• **Exercise details**
Locate each line of the material that contains "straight", then return it.

• **Dataset excerpts**

━━━━━━━━━━━━━━━━━━━━━━━━━━━━━━

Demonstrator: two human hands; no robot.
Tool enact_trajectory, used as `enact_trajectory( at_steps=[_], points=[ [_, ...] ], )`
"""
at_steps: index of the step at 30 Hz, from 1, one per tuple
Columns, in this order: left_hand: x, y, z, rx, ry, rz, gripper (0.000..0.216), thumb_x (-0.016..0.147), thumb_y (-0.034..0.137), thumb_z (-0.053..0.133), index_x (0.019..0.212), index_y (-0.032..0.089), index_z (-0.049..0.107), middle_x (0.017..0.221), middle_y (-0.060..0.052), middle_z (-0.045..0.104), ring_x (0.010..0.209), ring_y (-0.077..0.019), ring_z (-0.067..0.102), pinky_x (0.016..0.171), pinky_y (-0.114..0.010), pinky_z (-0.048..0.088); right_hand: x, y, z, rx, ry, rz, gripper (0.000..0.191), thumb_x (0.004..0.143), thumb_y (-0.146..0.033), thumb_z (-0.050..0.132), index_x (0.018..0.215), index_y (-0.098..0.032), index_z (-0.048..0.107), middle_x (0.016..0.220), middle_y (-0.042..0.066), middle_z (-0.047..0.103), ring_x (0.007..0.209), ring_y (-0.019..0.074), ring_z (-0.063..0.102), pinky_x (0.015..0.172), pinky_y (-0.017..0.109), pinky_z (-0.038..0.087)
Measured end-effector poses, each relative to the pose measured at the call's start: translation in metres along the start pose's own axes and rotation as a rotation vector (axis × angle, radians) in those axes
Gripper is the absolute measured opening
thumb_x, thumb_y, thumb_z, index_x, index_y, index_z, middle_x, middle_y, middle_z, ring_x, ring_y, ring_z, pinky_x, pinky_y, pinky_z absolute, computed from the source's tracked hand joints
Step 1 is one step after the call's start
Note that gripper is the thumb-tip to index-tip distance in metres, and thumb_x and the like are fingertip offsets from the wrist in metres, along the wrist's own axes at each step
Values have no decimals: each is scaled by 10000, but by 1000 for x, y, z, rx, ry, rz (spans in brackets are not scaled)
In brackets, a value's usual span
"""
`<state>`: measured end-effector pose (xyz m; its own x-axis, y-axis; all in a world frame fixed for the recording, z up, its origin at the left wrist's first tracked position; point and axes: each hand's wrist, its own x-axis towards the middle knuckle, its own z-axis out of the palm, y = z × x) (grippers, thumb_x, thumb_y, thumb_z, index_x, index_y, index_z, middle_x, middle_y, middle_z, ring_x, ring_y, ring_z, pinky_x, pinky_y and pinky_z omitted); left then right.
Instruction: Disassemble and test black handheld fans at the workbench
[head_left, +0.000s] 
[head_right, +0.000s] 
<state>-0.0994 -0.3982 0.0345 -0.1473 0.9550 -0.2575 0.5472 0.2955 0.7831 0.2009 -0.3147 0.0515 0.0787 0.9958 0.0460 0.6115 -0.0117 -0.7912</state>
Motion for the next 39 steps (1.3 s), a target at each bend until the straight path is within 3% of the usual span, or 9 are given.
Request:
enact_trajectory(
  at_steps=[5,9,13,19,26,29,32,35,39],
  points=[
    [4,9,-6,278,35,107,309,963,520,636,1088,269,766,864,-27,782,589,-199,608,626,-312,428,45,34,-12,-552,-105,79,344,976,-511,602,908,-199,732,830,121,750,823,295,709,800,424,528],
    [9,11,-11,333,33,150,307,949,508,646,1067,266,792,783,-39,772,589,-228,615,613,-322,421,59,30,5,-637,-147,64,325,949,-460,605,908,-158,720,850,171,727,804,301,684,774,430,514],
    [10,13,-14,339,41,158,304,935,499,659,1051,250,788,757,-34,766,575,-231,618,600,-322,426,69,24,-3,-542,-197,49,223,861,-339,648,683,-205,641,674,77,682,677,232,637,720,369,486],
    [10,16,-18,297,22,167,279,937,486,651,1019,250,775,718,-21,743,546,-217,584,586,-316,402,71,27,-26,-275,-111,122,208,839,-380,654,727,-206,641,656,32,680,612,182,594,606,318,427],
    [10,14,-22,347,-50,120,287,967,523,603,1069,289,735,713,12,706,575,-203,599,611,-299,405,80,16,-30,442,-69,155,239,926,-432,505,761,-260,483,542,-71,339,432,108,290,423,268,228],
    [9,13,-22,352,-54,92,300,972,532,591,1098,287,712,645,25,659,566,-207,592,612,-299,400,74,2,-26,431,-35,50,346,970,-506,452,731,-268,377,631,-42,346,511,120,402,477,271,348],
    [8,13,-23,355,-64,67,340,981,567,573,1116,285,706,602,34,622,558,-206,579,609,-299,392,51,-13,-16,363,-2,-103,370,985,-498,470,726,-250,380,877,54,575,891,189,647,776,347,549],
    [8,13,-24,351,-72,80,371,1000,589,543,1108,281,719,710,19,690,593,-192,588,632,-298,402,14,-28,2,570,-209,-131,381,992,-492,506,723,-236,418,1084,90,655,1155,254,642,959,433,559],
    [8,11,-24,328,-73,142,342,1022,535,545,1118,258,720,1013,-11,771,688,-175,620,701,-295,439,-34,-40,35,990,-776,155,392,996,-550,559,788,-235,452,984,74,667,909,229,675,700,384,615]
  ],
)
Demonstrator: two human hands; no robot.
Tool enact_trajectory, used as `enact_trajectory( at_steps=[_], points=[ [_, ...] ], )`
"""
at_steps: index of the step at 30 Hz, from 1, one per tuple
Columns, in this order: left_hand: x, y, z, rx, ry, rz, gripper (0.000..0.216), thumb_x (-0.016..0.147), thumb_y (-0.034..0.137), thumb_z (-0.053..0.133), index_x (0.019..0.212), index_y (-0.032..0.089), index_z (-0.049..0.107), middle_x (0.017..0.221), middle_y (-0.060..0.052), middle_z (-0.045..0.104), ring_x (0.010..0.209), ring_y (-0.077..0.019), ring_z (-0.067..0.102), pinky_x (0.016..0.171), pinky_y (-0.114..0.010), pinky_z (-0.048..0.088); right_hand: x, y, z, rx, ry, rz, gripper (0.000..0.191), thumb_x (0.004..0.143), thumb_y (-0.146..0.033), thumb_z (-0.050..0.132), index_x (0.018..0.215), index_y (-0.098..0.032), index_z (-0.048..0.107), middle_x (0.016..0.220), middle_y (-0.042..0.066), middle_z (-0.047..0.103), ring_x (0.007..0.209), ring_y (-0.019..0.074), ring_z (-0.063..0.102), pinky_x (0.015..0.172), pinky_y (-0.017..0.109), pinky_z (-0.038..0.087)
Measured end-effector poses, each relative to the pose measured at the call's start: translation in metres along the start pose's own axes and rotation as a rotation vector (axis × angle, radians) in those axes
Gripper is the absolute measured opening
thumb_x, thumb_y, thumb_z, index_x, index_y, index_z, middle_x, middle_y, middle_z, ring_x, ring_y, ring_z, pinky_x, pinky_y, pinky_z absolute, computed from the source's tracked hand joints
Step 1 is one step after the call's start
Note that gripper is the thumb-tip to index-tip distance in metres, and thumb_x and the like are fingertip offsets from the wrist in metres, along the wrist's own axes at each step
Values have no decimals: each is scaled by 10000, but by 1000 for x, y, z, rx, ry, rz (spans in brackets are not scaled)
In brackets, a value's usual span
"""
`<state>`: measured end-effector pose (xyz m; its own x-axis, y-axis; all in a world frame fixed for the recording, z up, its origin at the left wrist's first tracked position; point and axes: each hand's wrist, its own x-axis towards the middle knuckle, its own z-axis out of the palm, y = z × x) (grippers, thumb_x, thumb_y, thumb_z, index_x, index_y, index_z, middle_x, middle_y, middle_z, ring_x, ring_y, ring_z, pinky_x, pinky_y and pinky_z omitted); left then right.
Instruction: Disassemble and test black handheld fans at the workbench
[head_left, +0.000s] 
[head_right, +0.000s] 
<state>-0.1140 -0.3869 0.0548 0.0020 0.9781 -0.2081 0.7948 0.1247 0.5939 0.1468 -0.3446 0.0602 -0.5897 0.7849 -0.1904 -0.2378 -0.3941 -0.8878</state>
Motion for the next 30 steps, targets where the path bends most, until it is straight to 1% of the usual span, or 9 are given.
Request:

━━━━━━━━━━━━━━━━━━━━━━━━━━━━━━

• **Worked solution**
Motion for the next 39 steps (1.3 s), a target at each bend until the straight path is within 3% of the usual span, or 9 are given.
Motion for the next 30 steps, targets where the path bends most, until it is straight to 1% of the usual span, or 9 are given.

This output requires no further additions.